Translation: I have no intention of paying you what you are truly worth. In fact, I will probably put you on a performance-based income so that you will become a giant ball of stress as you constantly fret about competing with other doctors for cases, charging enough to pad your gross income without pissing off the clients too much, and wondering if you’re going to keep pace with the hospital’s rampant growth. I’ll offer you a lowball salary to start the ‘negotiation’ process off just right, and then gloat as you writhe in your chair, coming up with ways to increase your value to the practice. Yes, before I’m done with you, you’ll be publishing the hospital newsletter, dog-sitting for the clients, giving the old practice another coat of paint, creating public speaking opportunities to promote my practice on your own time, and making cold calls by going through the yellow pages to drum up business. For all that I’ll top up your salary another thousand a year. Haha!
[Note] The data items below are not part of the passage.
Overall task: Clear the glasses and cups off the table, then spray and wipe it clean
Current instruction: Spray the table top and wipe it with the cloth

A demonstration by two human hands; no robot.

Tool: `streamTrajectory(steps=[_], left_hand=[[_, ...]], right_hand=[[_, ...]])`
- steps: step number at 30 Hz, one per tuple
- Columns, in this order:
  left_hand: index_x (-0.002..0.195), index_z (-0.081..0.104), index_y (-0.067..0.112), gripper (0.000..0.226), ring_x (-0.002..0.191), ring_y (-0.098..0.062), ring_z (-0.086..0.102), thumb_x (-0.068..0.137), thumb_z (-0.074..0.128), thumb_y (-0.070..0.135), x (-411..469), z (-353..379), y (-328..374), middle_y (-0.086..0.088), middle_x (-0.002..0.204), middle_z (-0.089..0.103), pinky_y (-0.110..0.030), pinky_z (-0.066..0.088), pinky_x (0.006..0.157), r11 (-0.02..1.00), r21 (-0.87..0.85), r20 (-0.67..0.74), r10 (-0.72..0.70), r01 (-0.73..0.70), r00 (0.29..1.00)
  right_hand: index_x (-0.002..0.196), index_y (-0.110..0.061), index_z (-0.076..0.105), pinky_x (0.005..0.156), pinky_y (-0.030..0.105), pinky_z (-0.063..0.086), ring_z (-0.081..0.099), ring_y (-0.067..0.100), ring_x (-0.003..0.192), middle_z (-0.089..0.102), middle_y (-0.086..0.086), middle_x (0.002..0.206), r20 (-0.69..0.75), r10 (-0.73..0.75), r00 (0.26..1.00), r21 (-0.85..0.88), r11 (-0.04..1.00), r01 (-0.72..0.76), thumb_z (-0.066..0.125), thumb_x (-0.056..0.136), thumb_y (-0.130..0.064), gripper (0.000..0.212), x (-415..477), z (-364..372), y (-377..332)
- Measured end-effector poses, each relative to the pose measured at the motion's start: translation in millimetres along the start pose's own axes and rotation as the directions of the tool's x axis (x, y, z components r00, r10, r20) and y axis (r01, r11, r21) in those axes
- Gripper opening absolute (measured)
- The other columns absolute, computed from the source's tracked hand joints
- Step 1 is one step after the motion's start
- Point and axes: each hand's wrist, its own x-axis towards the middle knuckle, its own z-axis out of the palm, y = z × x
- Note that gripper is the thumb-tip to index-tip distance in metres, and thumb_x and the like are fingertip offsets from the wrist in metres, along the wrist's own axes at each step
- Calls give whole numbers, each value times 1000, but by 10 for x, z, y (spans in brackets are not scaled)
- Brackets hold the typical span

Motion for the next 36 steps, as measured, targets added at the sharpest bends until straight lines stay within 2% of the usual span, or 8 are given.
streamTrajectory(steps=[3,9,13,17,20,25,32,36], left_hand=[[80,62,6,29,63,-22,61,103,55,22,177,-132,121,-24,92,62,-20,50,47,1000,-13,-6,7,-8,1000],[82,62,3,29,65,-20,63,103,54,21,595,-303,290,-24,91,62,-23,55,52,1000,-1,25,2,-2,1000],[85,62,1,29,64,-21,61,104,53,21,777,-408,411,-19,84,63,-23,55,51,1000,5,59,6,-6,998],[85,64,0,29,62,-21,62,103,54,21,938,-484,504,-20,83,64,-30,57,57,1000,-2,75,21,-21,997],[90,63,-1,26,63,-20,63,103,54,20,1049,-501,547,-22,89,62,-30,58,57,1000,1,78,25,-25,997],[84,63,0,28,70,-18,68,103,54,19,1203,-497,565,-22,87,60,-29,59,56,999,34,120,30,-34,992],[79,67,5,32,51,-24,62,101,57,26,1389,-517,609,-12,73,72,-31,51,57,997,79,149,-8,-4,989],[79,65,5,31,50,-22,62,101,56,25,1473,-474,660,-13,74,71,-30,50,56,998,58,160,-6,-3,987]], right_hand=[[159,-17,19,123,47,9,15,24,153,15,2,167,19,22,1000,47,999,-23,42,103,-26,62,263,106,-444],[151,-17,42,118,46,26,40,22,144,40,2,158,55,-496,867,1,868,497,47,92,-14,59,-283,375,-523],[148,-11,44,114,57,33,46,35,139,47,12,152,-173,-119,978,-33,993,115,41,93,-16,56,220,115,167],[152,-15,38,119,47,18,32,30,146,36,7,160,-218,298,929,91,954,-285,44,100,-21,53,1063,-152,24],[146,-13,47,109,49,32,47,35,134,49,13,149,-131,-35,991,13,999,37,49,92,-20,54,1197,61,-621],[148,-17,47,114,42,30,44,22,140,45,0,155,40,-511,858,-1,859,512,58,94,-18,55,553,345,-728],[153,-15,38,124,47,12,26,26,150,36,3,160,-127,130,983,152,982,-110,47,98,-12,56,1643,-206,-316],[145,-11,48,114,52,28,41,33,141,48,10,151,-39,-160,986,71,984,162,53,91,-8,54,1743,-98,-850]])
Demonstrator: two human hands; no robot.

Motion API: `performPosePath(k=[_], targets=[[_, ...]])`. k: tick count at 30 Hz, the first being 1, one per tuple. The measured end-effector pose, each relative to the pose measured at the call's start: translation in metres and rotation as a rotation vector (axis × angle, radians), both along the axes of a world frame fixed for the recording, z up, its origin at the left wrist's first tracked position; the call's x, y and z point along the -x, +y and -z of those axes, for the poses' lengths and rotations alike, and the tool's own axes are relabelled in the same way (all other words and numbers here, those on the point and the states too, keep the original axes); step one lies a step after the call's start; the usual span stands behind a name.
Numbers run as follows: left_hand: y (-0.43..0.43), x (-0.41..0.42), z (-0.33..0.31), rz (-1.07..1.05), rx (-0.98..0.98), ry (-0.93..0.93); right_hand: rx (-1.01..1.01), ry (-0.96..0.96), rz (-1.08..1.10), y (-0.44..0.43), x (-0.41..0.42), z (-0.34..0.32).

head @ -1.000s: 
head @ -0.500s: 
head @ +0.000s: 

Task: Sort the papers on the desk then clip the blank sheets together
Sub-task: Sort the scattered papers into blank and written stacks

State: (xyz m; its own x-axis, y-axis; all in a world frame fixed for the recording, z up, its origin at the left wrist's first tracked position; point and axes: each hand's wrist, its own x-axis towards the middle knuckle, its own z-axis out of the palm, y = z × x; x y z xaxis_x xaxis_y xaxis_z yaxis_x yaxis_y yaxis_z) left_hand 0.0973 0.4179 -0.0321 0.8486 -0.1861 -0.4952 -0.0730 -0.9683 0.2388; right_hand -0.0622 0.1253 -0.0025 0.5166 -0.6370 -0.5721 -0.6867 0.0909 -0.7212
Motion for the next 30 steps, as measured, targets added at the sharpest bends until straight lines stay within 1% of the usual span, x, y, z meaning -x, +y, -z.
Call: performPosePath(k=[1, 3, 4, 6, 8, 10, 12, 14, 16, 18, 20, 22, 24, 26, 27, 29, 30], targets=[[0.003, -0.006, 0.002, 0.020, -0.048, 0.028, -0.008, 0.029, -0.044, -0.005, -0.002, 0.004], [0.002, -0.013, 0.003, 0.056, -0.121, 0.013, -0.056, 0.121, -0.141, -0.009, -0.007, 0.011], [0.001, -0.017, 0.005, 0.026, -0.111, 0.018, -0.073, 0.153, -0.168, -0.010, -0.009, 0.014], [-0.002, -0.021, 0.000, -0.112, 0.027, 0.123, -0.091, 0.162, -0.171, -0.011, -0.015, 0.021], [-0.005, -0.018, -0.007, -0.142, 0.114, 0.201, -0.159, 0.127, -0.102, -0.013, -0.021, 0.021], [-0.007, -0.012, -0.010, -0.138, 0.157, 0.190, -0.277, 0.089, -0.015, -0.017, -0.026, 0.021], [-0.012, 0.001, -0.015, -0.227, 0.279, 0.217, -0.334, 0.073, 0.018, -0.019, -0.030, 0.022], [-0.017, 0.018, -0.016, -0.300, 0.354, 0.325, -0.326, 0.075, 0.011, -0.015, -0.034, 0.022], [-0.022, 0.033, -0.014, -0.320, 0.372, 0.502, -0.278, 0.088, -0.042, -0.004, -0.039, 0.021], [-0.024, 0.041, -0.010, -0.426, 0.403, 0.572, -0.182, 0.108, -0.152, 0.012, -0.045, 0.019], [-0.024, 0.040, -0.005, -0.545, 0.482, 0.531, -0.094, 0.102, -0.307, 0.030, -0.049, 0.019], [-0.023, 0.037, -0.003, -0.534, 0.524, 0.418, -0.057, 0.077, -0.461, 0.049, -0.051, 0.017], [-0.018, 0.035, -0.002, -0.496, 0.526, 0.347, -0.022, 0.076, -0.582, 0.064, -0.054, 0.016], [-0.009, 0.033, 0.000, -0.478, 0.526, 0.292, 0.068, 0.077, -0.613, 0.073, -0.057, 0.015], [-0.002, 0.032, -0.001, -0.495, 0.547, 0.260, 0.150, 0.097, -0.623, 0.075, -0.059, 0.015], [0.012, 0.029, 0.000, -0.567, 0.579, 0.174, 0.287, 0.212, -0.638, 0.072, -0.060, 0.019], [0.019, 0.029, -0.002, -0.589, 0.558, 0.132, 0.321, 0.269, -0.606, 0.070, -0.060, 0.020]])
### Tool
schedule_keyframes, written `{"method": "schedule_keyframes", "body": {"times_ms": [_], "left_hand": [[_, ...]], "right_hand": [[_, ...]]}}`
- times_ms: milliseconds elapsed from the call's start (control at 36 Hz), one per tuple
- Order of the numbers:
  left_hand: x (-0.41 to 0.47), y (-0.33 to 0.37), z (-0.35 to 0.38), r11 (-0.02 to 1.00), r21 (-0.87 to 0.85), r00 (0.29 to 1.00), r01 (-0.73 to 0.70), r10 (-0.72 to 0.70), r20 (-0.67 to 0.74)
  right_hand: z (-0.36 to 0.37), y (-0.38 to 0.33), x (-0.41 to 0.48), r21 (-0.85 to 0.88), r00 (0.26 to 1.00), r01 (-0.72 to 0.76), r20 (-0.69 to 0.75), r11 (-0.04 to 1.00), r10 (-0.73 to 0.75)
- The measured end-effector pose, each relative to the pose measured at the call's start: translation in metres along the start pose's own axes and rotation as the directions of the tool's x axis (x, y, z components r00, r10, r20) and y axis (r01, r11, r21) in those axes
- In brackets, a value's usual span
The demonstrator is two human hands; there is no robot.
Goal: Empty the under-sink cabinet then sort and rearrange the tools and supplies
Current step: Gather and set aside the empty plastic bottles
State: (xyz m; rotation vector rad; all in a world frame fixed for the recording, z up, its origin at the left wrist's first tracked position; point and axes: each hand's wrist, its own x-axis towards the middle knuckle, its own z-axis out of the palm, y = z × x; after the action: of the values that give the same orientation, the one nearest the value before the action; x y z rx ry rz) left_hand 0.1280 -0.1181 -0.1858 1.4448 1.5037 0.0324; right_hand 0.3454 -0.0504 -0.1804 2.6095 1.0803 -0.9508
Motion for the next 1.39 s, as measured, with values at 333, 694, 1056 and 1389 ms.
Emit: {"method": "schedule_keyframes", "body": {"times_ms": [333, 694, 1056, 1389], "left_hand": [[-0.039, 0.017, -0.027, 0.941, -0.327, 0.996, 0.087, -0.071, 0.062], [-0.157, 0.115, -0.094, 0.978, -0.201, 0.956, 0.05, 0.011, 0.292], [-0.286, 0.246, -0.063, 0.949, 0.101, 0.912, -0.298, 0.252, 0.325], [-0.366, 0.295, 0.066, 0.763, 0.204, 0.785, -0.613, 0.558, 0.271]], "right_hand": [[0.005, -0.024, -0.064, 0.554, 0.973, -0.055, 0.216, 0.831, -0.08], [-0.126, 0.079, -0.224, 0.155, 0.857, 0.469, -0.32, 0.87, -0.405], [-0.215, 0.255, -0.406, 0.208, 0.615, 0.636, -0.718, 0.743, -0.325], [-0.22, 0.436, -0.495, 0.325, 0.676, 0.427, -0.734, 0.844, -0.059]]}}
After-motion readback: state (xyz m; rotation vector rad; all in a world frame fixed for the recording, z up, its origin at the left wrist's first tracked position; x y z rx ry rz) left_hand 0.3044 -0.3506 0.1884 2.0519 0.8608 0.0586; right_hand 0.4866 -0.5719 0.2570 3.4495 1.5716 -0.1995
And thus endeth the lesson. Hope you found something useful in there, and good luck to you in your searches. One day in the distant future, when I own my own practice, I just may have to advertise in one of them there journals. If I do, I'll expect you to know how to read between the lines, and then I'll use every trick in my power to decipher just what kind of graduate you are by reading through your CV.

How to do that, you may ask? That's another post for another day, foo'!

*No Alan Woodberry's were harmed in the creation of this post. Any resemblance to an actual Alan Woodberry, alive or dead, is purely coincidental. So deal.